Home > About the BWL > News > Cyber-attack on BWL resulted in $2.4 million cost largely covered by insurance

Cyber-attack on BWL resulted in $2.4 million cost largely covered by insurance

Contact: BWL Media Line | 517-342-1026

11/8/2016 7:40:00 PM

No utility services interrupted, no customer or employee information compromised

Peffley says $25,000 ransom was “distasteful and disgusting but sadly necessary”

The criminal cyber-attack against the Board of Water & Light last spring resulted in $2.4 million in costs that were largely covered by insurance, BWL officials said today. The costs were mostly used to pay for a cyber-emergency response team, restoration efforts and to make technology and other improvements aimed at reducing the chances of a future attack.

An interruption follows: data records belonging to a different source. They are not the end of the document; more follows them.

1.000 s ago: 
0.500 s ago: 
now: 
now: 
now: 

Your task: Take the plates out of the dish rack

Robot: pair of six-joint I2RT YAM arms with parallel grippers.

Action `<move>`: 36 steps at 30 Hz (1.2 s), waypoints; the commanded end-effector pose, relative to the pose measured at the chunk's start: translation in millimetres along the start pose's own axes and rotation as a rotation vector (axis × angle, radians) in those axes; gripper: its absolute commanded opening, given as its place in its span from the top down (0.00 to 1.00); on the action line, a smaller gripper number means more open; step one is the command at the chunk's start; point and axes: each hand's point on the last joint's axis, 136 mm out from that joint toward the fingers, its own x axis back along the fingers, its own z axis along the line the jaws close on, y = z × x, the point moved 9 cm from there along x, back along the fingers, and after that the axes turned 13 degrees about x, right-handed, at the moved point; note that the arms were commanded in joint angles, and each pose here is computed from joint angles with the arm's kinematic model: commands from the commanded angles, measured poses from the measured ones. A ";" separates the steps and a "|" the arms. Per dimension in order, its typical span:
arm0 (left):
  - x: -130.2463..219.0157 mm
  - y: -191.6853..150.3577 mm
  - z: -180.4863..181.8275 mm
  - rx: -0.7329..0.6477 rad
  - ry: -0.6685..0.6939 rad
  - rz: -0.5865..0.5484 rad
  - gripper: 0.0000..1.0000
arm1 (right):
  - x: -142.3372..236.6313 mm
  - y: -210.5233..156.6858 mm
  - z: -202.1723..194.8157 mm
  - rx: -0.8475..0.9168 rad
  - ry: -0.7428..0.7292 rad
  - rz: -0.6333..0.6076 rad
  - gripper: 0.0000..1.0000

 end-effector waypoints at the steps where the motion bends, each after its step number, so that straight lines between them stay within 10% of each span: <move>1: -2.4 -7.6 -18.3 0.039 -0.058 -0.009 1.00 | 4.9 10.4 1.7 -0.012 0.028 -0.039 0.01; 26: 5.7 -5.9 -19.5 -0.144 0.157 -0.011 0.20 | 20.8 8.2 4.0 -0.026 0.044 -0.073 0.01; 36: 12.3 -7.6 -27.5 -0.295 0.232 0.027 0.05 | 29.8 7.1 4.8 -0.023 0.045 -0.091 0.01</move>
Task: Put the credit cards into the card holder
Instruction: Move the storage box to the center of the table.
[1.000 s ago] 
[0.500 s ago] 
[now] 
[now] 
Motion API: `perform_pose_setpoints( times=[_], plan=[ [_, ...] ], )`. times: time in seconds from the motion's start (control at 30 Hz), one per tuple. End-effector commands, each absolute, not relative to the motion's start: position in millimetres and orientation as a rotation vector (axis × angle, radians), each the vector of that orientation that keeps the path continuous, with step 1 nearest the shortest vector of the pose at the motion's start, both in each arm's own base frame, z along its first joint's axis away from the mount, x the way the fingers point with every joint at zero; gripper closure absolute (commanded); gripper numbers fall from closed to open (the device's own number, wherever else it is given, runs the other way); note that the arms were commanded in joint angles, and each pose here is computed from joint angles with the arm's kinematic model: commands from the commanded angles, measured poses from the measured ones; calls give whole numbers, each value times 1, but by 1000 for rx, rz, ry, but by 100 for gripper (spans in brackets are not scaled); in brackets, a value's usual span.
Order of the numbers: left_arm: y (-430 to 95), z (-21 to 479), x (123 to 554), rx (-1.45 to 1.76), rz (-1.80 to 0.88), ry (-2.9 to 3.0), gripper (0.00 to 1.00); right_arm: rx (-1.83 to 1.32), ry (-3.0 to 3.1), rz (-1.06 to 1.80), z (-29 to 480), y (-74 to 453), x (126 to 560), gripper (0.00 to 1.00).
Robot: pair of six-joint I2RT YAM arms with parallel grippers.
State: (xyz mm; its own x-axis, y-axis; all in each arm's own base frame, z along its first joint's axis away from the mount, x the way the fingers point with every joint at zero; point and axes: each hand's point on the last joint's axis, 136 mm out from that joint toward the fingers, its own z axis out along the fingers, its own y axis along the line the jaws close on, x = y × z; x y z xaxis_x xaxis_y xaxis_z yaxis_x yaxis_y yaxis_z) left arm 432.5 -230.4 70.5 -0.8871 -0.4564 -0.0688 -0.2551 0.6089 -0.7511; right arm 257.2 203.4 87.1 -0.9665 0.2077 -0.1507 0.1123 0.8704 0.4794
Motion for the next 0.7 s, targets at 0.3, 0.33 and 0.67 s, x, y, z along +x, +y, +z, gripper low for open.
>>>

The costs included a $25,000 ransom paid to the criminals who launched the attack, a payment that BWL General Manager Dick Peffley termed “distasteful and disgusting but sadly necessary” to restore the BWL’s internal corporate communications systems.

In an update on the incident delivered today at the BWL Board of Commissioners Committee of the Whole meeting, utility officials indicated that the BWL has filed an insurance claim for $1.9 million, which includes $2 million in covered losses less the cyber policy’s $100,000 deductible.

The attack affected the BWL’s internal corporate communications systems. No electric or water utility services were interrupted, and there was no evidence that customer or employee information was compromised as the result of the April 25, 2016 incident.

In acknowledging that BWL paid a ransom, General Manager Dick Peffley said:

“We paid the ransom demanded by the cyber criminals who attacked our system so that we could unlock our administrative systems. Based on our discussions with cyber-security experts, law enforcement agencies, and other organizations who have also been the targets of these types of criminals, paying the ransom was distasteful and disgusting but sadly necessary, and was the only action we could take to ‘unlock’ our system and free it from the ransomware.”

“We’ve learned in the course of this incident that we are not alone as cyber-threats have impacted many organizations. In the meantime, the BWL has made a number of improvements to help prevent a future cyber incident.”

The $2.4 million included payment for a cyber-emergency response team, crisis management, system stabilization and restoration. It also included payment for mitigation and enhanced cyber-security personnel and technologies.